> TRY IT
Report back each line of the data that contains the word "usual".

----- EXERCISE INPUTS -----

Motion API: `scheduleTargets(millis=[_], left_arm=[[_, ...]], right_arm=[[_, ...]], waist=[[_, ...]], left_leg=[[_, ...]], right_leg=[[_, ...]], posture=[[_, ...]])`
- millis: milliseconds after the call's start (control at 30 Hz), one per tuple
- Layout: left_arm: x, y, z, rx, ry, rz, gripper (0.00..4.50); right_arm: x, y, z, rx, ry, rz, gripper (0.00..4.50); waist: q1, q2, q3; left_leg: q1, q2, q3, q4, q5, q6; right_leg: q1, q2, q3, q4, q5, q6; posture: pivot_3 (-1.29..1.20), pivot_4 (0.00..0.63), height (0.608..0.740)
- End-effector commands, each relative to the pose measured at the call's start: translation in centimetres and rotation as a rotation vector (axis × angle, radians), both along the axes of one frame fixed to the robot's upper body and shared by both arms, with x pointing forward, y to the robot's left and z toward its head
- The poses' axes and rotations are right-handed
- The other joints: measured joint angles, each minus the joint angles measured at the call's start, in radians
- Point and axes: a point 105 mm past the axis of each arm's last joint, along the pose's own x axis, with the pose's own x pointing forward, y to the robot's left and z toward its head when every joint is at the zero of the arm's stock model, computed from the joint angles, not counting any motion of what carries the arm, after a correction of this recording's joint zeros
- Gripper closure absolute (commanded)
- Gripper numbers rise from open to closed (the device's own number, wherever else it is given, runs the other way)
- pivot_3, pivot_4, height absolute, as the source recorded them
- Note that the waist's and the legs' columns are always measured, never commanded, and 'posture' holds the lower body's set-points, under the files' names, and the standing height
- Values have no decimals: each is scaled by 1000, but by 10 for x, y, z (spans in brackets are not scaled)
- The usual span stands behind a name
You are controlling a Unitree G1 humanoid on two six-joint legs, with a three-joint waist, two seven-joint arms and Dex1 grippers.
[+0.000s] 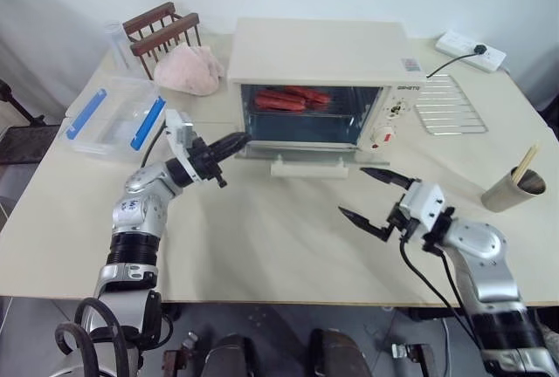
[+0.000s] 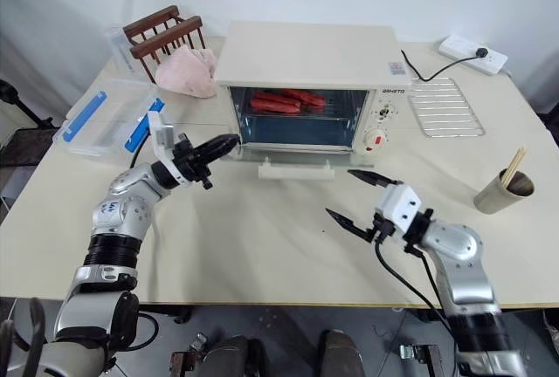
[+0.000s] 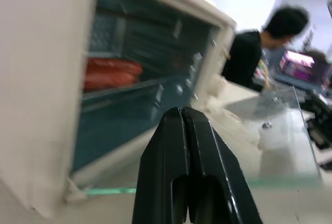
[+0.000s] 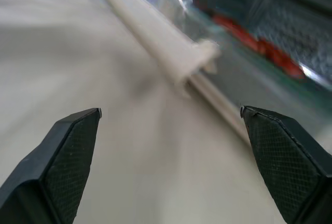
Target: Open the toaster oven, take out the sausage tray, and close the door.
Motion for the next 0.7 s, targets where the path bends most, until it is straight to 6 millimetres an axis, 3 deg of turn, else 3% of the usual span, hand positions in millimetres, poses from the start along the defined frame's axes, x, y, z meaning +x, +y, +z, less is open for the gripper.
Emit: scheduleTargets(millis=[33, 200, 333, 400, 467, 500, 600, 700], left_arm=[[-5, -5, -11, 82, -14, -34, 4470], [-10, -10, -33, 181, -22, -50, 4470], [-12, -11, -44, 215, -25, -32, 4470], [-13, -10, -45, 219, -38, -26, 4470], [-16, -10, -46, 229, -47, -38, 4470], [-17, -10, -46, 235, -61, -37, 4291], [-22, -3, -37, 181, -118, -9, 3565], [-30, 12, -24, 125, -207, 56, 2663]], right_arm=[[-10, -39, 2, -57, 14, -189, 0], [-15, -69, 9, -139, 11, -344, 0], [6, -64, 46, -129, -132, -432, 0], [15, -58, 55, -153, -165, -493, 0], [21, -46, 58, -159, -165, -490, 0], [22, -28, 62, -140, -175, -416, 0], [32, 24, 64, -198, -226, -258, 0], [60, 73, 66, -237, -278, -198, 0]], waist=[[3, 0, 0], [-2, 0, 0], [-20, 0, 0], [-23, 0, 0], [-23, 0, 0], [-23, 0, 0], [-31, 0, 0], [-47, 1, 0]], left_leg=[[0, 0, 0, 0, 0, 0], [-2, 0, 0, 3, 0, 0], [-1, 2, 0, 8, 0, 0], [-1, 2, 0, 9, 0, 0], [-2, 2, -1, 9, 0, 0], [-2, 3, -1, 9, 0, 0], [-5, 2, -2, 10, 0, 0], [-9, 3, 0, 11, 0, 1]], right_leg=[[0, 0, 0, 0, 0, 0], [0, 0, 0, -1, 0, 0], [0, 1, 1, 0, 0, 0], [0, 0, 2, 1, 0, 0], [0, 0, 2, 1, 0, -1], [0, 0, 2, 2, 0, -1], [-2, 0, 0, 3, 0, -1], [-8, 0, 2, 6, 0, 0]], posture=[[0, 150, 740], [0, 150, 740], [0, 150, 740], [0, 150, 740], [0, 150, 740], [0, 150, 740], [0, 150, 740], [0, 150, 740]])
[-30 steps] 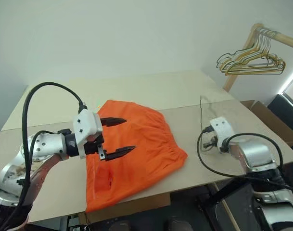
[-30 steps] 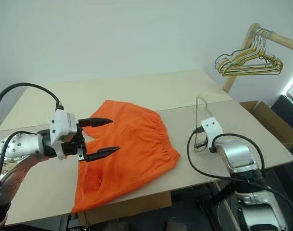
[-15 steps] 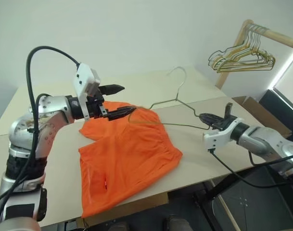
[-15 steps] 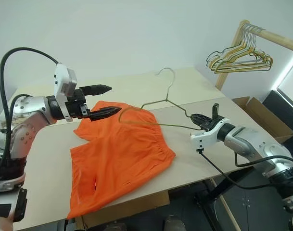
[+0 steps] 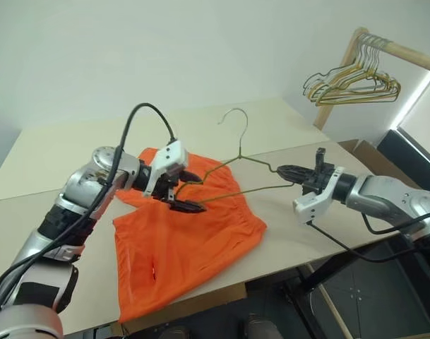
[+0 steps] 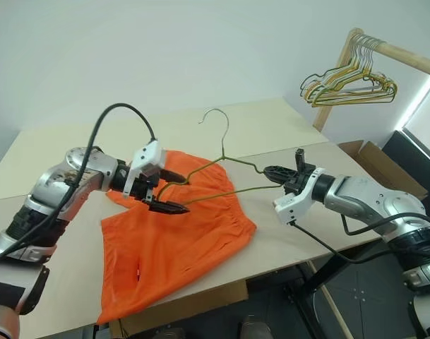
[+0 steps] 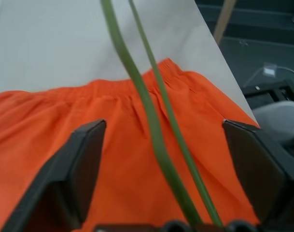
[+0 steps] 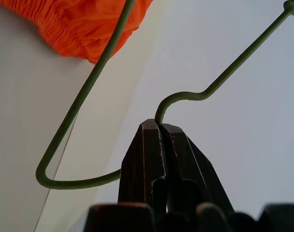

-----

> YOUR SOLUTION
- The usual span stands behind a name
Motion for the next 0.7 s, targets where the path bends most, until it is straight to 6 millimetres an axis, 3 deg of turn, else 3% of the usual span, hand positions in millimetres, poses from the start along the defined frame's axes, x, y, z meaning +x, +y, +z, less is open for the gripper.

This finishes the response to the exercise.